Eric Schweig was born in Inuvik, Northwest Territories. He has Inuvialuit lineage on his mother's side and Chippewa/Dene with German descent on his father's side. Schweig was adopted at the age of six months by an English-speaking German-French family. He spent his childhood in Inuvik until he was six, when his family moved to Bermuda. They later moved back to Canada, to Combermere, Ontario. Schweig's adoptive parents were severely abusive. He fled his home at the age of sixteen.

He arrived to Toronto, where he supported himself by framing houses. In 1985, he was part of the cast of The Cradle Will Fall, an experimental adaptation of Frank Wedekind's Spring Awakening, produced by Theatre of Change at the Actor's Lab; this was his first experience as an actor. In 1987, at 20 years old, he was approached by a producer who suggested he audition for a role in the movie The Shaman's Source (1990). With little formal education or experience, he won the role. The film launched his career in the film industry.

Schweig's numerous screen credits include his portrayal of Uncas in the epic motion picture The Last of the Mohicans (1992) and Pike Dexter in the movie Big Eden (2000), for which he won the Grand Jury Prize at the Outfest film festival.

More recently, Eric Schweig has played roles in films and television shows addressing more contemporary issues facing aboriginal and Native American people.

During the 1990s, Schweig began an artistic quest to regain his aboriginal roots. Since his childhood, like many Inuit, Eric has carved small objects in wood or stone.
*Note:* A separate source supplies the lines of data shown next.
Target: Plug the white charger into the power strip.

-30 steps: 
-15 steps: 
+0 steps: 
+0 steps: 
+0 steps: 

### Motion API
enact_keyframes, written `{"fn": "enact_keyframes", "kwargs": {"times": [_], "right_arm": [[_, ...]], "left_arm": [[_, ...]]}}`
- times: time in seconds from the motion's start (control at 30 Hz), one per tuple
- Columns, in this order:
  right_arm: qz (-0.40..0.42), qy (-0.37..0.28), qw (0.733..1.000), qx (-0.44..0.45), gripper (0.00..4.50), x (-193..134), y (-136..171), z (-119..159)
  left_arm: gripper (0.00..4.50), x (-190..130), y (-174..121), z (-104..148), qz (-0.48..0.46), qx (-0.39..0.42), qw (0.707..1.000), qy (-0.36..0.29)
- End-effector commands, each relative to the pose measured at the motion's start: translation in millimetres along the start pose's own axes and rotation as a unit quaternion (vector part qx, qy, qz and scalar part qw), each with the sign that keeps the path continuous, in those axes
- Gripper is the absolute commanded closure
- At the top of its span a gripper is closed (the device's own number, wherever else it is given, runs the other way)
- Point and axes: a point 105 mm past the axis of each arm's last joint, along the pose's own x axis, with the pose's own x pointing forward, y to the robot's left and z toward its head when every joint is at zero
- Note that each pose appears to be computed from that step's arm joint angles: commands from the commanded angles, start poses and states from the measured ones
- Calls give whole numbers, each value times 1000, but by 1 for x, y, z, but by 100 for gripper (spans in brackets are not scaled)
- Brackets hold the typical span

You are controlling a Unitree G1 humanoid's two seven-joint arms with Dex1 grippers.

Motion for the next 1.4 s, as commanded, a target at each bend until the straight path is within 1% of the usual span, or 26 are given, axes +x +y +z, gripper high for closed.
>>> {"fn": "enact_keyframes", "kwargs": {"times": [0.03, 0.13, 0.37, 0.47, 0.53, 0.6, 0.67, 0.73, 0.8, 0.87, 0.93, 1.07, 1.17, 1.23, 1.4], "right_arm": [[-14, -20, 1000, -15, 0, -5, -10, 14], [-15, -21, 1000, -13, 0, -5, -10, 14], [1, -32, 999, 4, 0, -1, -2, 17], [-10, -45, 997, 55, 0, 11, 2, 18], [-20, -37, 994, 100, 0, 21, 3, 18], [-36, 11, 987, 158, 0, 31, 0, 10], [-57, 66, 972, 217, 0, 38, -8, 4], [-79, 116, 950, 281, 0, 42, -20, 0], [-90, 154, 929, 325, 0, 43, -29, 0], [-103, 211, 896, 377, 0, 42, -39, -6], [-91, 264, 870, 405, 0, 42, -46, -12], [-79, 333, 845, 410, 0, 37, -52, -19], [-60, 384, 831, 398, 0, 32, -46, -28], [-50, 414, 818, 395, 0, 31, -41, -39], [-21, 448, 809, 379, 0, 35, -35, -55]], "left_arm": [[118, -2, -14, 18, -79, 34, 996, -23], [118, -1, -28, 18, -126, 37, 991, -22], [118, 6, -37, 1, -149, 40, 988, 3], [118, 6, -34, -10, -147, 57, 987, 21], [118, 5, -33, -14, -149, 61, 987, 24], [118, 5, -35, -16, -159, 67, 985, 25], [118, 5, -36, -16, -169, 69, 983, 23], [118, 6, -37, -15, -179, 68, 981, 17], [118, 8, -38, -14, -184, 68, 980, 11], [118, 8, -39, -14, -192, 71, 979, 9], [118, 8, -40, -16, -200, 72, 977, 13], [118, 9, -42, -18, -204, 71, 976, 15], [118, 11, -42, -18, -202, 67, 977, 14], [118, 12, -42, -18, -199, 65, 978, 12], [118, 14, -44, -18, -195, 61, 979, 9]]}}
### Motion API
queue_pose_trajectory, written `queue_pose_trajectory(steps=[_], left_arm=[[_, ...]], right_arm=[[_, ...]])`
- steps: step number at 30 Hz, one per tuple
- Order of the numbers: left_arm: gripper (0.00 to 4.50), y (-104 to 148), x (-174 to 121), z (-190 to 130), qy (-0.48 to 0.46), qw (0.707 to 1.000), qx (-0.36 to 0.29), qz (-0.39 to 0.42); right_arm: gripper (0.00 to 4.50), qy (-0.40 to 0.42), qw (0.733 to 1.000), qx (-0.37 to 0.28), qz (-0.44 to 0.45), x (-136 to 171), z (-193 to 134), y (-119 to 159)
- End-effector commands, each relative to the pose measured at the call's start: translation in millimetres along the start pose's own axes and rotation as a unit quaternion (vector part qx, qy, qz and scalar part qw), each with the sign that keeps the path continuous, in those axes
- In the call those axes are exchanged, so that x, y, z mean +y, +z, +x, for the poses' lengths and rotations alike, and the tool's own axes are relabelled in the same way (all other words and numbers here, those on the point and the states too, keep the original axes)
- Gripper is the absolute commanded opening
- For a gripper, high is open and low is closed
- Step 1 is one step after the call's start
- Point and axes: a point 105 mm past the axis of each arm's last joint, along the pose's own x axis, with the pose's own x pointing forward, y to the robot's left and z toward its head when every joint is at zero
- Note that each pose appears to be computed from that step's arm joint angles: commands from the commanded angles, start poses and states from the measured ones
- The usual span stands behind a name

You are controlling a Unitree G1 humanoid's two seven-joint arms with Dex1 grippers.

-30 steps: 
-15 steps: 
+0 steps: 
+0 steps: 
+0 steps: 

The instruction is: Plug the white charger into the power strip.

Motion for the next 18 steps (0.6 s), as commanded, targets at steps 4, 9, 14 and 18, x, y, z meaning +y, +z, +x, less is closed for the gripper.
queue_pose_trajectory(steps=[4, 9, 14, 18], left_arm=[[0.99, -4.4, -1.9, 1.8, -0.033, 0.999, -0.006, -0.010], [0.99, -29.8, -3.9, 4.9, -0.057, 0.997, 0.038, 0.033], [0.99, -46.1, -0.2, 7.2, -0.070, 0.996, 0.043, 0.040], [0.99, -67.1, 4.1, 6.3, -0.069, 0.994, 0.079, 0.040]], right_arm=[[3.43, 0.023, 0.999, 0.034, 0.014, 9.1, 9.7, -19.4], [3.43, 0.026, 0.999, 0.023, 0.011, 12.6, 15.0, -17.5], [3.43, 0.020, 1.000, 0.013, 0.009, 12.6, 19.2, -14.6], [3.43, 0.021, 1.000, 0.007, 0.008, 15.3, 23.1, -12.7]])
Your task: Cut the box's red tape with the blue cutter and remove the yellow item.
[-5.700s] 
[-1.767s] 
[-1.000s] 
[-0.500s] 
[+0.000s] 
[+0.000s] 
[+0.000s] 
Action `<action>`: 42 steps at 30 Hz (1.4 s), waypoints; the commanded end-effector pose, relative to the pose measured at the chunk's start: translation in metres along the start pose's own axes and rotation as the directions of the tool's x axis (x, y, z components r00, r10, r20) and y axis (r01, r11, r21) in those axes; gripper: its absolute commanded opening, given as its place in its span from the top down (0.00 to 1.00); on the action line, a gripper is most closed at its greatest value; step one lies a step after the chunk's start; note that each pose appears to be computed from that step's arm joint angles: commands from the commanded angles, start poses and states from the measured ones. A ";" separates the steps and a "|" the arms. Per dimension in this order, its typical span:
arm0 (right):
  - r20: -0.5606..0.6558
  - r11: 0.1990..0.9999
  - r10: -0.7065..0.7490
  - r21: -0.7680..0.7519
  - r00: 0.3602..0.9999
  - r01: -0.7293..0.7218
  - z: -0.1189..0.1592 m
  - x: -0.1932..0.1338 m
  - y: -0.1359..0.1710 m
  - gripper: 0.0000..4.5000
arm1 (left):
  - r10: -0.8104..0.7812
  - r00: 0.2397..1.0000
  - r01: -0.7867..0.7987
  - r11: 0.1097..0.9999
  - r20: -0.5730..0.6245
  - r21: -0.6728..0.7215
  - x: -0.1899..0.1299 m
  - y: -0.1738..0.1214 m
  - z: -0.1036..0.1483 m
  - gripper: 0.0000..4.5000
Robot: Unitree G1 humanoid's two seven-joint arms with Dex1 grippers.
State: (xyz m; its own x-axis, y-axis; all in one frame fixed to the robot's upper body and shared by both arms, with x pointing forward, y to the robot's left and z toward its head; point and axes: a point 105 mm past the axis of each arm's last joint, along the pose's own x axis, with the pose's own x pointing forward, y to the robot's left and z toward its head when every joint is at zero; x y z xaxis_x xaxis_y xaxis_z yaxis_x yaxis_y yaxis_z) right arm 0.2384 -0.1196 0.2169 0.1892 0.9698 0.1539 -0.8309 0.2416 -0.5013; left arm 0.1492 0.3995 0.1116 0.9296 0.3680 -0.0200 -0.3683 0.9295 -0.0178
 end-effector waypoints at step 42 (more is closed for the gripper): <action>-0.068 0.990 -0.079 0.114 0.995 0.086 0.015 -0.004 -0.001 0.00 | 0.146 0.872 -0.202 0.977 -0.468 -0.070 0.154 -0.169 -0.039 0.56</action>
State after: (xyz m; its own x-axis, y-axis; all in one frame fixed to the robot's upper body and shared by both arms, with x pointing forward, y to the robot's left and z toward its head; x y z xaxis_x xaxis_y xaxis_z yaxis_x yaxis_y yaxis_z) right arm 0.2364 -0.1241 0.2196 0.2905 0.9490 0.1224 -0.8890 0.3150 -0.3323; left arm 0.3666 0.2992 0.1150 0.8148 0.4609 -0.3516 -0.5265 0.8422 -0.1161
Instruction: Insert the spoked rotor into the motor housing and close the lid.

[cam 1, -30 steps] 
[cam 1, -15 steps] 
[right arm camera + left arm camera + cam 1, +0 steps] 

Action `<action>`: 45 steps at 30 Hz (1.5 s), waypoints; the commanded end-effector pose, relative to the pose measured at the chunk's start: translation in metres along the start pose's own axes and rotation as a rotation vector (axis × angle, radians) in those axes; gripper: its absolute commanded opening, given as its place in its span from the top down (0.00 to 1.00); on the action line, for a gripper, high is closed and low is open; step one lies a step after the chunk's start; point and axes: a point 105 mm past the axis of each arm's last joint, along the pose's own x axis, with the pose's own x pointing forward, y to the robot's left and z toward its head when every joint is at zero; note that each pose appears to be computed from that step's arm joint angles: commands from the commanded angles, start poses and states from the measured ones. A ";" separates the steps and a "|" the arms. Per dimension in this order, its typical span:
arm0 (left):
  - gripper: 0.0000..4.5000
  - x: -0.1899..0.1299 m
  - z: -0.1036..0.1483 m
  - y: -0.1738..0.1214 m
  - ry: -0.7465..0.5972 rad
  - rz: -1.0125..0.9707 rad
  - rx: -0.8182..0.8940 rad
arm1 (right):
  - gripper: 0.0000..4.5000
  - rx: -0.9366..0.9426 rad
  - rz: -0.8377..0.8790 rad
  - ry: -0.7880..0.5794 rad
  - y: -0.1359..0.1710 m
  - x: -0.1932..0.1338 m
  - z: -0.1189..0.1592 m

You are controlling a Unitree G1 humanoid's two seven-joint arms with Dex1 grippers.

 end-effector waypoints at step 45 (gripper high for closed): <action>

Under the coaching of artist Vern Etzerza, he studied traditional Pacific Coast carving before directing his talent specifically toward traditional Inuit Spirit Masks, in collaboration with master carver Art Thompson.

His collection of masks are not only successful attempts to reconnect with his heritage and with Inuit art, but his carvings are also necessary labours of psychological resilience facing a traumatized childhood. As a disastrous consequence of this uprooting and abuse, Schweig struggled for many years against alcohol abuse and drug abuse. He has stated that Skins was the first movie in which he was entirely sober.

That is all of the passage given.